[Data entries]
==============================

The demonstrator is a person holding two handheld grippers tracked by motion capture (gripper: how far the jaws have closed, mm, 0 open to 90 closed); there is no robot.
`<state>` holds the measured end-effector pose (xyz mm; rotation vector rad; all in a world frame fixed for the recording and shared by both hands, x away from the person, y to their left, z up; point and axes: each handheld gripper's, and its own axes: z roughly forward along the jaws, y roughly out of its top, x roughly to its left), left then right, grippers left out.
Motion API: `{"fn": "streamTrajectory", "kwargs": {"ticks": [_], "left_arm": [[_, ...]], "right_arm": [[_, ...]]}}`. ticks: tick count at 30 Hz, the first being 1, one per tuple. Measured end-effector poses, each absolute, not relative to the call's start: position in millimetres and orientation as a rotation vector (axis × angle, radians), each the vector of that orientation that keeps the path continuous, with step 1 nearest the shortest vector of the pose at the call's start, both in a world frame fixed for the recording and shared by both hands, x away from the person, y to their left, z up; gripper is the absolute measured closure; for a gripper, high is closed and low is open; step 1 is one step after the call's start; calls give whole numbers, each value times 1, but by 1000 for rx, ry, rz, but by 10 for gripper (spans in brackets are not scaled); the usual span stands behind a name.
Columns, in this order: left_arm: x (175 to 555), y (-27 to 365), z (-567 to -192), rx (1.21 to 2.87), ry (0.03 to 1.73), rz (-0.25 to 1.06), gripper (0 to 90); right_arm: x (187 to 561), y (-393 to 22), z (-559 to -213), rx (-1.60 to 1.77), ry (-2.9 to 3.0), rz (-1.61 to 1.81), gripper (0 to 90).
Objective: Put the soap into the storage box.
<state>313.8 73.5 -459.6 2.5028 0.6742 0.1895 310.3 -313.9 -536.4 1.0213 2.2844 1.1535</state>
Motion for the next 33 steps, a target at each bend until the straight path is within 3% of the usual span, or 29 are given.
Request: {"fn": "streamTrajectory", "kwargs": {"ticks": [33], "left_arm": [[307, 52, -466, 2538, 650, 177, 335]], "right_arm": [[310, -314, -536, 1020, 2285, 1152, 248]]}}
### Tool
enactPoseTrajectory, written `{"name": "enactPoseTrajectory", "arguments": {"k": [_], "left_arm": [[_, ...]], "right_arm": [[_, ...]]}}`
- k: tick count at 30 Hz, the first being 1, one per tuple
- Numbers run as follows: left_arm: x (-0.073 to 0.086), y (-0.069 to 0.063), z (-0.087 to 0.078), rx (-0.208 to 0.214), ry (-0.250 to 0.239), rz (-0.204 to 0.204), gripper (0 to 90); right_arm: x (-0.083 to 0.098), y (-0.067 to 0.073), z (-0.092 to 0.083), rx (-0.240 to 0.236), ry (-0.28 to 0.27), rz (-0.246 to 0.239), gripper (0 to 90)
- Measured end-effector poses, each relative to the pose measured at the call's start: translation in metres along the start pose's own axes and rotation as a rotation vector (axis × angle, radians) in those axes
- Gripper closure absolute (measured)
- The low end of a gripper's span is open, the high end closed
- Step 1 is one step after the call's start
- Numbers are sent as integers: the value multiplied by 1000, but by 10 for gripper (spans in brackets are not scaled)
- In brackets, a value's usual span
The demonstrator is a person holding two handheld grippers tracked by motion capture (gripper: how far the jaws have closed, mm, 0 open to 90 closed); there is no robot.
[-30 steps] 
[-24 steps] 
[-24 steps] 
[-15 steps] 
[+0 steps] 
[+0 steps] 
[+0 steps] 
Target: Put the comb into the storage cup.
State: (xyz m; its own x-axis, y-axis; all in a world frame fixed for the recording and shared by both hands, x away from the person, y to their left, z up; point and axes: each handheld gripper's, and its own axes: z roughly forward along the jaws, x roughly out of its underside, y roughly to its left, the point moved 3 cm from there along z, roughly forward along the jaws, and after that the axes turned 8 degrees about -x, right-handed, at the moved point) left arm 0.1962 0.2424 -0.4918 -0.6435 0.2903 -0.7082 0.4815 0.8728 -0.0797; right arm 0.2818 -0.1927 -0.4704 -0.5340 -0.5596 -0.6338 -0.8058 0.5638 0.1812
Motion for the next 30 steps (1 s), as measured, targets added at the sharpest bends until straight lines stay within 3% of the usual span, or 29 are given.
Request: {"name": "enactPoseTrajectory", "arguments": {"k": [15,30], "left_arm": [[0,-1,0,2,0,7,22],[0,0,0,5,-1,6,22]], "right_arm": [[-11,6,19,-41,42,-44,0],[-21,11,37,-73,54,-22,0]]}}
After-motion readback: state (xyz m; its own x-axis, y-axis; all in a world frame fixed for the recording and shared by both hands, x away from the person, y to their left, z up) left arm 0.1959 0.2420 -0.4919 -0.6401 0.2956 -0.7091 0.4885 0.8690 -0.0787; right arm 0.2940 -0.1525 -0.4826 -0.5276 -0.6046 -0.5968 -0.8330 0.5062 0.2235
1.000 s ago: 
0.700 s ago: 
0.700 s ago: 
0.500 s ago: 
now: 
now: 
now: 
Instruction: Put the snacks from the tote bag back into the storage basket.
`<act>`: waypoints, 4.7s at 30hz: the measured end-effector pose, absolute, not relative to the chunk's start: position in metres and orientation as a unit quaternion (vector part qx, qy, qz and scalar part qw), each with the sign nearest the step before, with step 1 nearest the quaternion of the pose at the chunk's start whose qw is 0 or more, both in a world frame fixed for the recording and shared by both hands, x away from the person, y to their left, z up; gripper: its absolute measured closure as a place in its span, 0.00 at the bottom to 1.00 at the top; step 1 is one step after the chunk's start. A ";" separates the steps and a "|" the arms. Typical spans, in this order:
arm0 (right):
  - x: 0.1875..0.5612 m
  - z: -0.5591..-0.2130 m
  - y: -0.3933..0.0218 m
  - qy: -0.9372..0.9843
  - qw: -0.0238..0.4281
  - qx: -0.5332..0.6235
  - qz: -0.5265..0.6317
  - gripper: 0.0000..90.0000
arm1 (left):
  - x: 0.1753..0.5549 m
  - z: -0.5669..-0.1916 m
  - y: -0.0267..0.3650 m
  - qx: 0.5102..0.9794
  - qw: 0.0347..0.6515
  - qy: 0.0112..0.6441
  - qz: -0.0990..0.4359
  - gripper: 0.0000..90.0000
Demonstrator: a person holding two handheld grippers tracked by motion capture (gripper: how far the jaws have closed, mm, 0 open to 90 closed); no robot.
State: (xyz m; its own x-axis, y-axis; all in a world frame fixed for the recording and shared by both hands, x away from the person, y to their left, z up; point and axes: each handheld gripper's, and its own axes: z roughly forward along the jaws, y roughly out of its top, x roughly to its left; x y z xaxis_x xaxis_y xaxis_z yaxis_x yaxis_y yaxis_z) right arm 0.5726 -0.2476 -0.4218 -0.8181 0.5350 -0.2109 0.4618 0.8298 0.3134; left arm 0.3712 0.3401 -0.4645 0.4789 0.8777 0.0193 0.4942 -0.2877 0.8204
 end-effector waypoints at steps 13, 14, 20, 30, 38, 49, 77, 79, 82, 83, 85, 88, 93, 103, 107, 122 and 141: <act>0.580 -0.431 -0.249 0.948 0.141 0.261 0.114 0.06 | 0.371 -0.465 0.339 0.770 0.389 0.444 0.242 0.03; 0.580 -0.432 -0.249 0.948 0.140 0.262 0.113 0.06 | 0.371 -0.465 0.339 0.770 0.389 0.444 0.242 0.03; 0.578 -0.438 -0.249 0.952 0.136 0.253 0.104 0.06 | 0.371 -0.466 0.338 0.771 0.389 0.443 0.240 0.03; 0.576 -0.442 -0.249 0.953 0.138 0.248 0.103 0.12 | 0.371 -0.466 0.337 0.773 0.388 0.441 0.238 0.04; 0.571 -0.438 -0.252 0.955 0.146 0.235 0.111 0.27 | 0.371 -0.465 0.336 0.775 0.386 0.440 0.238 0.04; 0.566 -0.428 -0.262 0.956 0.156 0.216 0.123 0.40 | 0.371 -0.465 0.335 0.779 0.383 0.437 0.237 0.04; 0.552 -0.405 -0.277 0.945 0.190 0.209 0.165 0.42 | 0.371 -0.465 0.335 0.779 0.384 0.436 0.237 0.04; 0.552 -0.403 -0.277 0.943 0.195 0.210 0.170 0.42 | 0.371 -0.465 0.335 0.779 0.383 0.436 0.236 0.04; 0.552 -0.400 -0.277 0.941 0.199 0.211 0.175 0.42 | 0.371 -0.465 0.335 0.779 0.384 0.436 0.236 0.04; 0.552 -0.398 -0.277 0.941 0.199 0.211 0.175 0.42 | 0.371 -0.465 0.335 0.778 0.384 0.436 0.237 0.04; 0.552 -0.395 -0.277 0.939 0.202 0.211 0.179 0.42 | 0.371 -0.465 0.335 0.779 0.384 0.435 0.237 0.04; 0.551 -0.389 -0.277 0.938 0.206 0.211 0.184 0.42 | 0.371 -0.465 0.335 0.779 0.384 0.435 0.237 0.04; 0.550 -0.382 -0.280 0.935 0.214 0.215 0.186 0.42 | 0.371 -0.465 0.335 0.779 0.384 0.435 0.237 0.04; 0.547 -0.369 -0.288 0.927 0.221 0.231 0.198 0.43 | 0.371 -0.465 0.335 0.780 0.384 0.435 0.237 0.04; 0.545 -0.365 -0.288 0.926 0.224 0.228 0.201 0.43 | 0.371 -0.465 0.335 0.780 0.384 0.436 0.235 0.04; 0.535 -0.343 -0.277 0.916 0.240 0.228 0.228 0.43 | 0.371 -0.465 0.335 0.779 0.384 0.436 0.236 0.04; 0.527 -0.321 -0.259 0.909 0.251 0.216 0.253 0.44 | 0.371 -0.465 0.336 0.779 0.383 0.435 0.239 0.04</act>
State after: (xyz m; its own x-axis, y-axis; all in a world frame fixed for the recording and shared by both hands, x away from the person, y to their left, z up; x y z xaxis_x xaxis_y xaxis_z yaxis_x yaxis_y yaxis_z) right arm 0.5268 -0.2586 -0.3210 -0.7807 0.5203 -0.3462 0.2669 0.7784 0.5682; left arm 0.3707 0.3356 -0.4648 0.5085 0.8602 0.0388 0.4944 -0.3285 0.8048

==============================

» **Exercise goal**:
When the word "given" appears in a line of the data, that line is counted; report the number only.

» **Result for this exercise**:
2